Профессор озабоченно следил за выражением лица Гирина, и, не увидев достойной, по его мнению, реакции, недовольно вздохнул.
– Ничего не знаете? – с оттенком презрения воскликнул геолог.
– Ничего, Леонид Кириллович! – сознался Гирин. – Конечно, я подумаю, посоветуюсь со знающими людьми – биофизиками, биохимиками, но боюсь…
– Эх, вы!
– А вы!
– Так ведь тут что-то новое!
– А почему вы не допускаете, что может быть нечто совершенно новое и неизвестное в нашей области? Чужая наука обязана быть мудрее? Студенческое представление, позвольте сказать.
– Да я ничего, – примирительно буркнул Андреев. – Значит, попробуете выяснить? Только если можно – поскорее.
– Конечно! Все же два-три дня понадобятся.
– Ну, так это отлично. Я сегодня еду в Ленинград читать дневники, попутно выясню у матери Мстислава, где Сугорин, и снесусь с ним. Меньше чем в три дня тоже не уложиться. Ужинать будем?
– Нет.
– Ну и хорошо. Мне к семи часам в Шереметьево.
Спустя несколько часов Андреев вел неторопливый разговор с матерью Ивернева.
– Мы с вами, кажется, однолетки, Леонид Кириллович?
– Если вы девятьсот второго года.
– Тогда вы постарше: я – девятьсот пятого. Но все равно, мы одного поколения. Следовательно, вам понятно, что я не могу ничего знать о делах тринадцатого-пятнадцатого годов. Ищите сами. Располагайтесь в комнате Мстислава. Я вам помогу лишь технической работой: разбирать почерк Максимилиана Федоровича. Плохо быть второй женой, да еще поздней. Ведь Максимилиан Федорович женился на мне в двадцать восьмом, когда мне было всего двадцать три, а ему уже сорок четыре. Его первая жена умерла в двадцать пятом.
– Почему же плохо, я не понимаю?
– Потому что не дойдешь вместе до конца и останешься одиноким стражем его памяти.
– А сын?
– Он, наверное, придет к пониманию отца, когда меня уже не будет. Я говорю о большом, глубоком, влияющем на жизнь и вовсе не хочу упрекнуть Мстислава в недостатке сыновней почтительности.
– М-м…
– После ваших вопросов я впервые почувствовала, какой большой кусок жизни мужа прошел до меня и без меня. И я ничего не знаю о нем. Не о внешнем, это все мне рассказано, а вот так – душой. Я бы, может, угадала и нашла, что вы ищете, но не могу, не чувствую, где оно скрыто, в каких словах.
– Ничего, вместе что-нибудь да сообразим, – уверенно сказал Андреев, опускаясь в кресло перед старым столом, некогда служившим Иверневу-отцу, а теперь заполнившимся результатами исследований сына.

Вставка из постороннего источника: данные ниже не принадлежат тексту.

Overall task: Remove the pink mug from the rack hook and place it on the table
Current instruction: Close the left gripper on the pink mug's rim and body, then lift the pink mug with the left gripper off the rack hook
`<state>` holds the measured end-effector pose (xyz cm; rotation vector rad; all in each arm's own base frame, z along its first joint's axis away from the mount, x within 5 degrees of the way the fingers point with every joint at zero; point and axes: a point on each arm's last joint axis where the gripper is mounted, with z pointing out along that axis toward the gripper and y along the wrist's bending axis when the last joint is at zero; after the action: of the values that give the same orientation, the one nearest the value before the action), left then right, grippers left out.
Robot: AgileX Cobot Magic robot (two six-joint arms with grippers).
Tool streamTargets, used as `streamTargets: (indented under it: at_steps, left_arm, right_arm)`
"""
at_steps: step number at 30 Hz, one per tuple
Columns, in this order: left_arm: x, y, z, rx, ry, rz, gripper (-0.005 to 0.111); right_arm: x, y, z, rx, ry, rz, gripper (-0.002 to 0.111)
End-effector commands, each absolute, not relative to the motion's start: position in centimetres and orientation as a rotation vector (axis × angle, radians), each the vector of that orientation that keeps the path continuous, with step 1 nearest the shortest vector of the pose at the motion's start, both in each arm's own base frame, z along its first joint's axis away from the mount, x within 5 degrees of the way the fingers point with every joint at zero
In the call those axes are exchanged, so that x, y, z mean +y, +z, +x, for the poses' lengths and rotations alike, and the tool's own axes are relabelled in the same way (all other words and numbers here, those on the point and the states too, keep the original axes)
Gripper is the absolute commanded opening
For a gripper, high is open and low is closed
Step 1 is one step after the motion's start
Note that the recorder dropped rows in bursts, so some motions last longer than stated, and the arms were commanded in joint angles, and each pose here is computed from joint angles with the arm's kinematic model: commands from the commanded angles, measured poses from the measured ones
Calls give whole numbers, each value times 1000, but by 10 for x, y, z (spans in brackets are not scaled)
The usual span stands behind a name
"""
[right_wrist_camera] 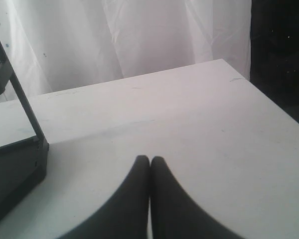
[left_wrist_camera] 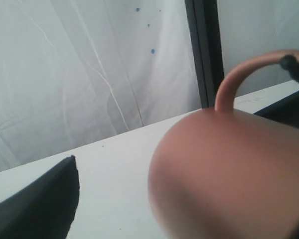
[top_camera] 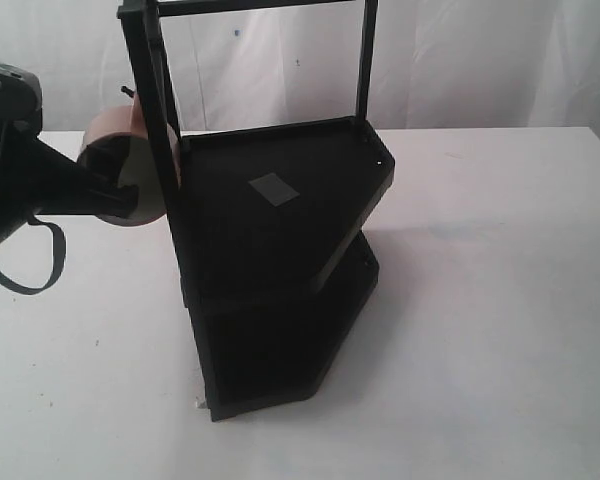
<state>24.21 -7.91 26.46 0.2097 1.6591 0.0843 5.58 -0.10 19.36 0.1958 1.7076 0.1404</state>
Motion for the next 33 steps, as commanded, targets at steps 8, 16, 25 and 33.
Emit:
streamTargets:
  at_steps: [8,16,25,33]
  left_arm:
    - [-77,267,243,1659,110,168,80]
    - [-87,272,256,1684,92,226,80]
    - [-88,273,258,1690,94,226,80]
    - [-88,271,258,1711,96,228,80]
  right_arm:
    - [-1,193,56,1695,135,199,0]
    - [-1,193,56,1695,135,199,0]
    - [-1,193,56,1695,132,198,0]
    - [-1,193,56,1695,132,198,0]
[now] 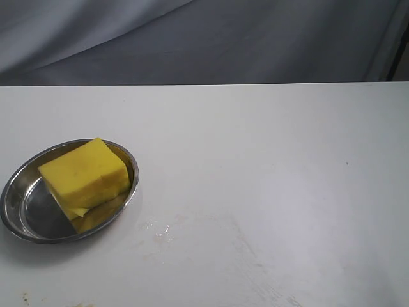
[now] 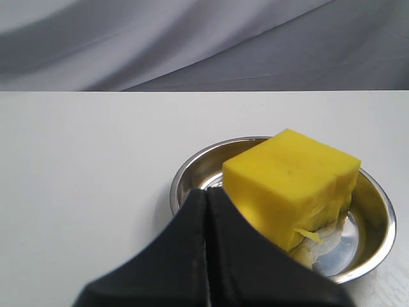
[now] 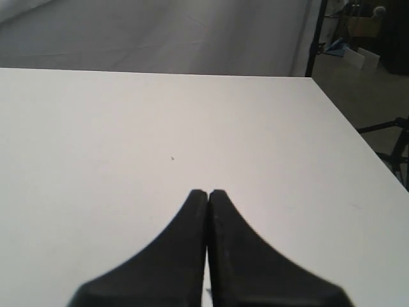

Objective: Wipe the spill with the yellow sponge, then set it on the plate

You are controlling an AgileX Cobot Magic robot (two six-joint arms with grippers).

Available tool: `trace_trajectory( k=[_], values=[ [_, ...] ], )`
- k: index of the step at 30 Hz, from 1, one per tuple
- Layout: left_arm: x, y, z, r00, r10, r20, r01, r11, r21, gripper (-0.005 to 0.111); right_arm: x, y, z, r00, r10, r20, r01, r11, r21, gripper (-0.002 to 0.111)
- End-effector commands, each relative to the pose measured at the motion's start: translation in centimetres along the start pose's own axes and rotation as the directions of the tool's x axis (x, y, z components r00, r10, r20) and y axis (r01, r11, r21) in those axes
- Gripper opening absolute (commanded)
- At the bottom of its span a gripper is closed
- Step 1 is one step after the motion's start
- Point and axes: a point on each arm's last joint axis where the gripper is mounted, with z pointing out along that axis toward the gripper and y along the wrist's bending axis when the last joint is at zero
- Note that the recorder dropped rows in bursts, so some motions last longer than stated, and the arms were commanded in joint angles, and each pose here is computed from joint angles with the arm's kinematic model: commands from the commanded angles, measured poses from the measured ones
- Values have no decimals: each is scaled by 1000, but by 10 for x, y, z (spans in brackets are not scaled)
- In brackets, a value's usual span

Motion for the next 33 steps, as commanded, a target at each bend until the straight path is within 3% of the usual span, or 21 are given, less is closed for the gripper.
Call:
trace_trajectory(
  k=[1,11,33],
  values=[
    [0,0,0,1000,-4,11,4,1000,-1,0,0,4,0,1000,-9,9,9,998,-60,0],
    [0,0,0,1000,-4,11,4,1000,-1,0,0,7,0,1000,-26,14,27,992,-124,0],
    [0,0,0,1000,-4,11,4,1000,-1,0,0,7,0,1000,-26,14,27,992,-124,0]
  ],
)
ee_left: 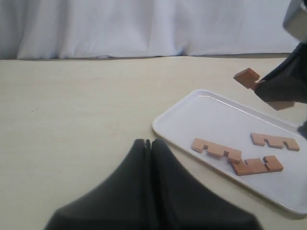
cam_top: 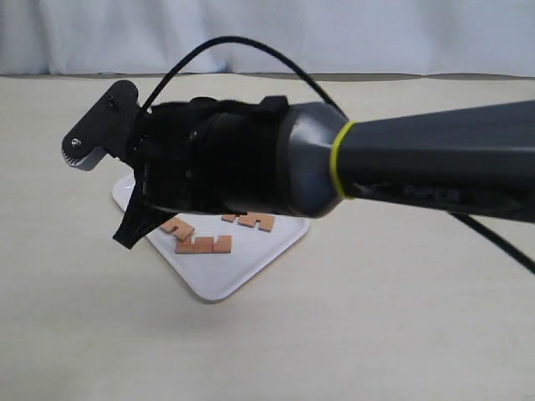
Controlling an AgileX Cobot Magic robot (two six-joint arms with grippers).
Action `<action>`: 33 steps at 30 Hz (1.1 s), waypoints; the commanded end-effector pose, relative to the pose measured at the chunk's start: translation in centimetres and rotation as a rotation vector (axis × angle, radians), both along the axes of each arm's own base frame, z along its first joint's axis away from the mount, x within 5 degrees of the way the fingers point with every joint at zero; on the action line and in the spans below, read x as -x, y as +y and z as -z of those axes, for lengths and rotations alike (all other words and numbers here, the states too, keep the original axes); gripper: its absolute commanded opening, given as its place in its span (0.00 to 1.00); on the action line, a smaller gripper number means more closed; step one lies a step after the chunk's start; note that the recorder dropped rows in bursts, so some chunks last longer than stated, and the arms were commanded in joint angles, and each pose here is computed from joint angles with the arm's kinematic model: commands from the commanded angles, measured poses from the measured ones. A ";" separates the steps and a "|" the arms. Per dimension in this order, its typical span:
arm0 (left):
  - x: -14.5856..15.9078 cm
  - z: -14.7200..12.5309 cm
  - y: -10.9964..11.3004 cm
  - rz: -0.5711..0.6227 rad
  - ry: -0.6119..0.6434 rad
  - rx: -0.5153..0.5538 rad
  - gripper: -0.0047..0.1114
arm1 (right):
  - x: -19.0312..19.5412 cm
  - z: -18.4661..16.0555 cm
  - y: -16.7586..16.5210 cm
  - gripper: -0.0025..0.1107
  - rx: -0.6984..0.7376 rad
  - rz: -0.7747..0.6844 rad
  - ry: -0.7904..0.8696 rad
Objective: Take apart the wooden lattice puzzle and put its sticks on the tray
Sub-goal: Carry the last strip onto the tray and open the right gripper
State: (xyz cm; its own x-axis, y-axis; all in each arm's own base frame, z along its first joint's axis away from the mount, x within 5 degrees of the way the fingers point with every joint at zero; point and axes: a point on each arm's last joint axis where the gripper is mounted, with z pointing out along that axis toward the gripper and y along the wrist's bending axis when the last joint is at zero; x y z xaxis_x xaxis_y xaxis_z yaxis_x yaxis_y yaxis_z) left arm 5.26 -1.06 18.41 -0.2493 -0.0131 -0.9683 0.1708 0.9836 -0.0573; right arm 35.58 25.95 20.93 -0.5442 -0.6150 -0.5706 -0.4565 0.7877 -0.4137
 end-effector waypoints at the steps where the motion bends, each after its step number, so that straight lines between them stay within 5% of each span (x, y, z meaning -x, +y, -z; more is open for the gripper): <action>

Лишь на второй день Евгения Сергеевна обратила внимание Андреева на подчеркнутую резко и твердо фразу в записной книжке 1916 года: «Не забыть поговорить с Д. У. насчет моих серых камней – для Анерта». Через две страницы, сплошь исписанные цифрами расчетов предстоящей свадьбы, в самом низу обнаружилась малоразборчивая фраза: «Вчера был у Алексея Козьмича на квартире (улица Гоголя, 19) – он продал мои камни. Эд. Эд. будет огорчен, да и я теперь не смогу…» Дальше карандаш скользнул по краю странички, и надпись обрывалась.
– Вот эти-то серые камни, очевидно, ключ ко всему, что произошло, – сказал Андреев, закуривая папиросу, ставшую невкусной, – надо искать теперь дальше.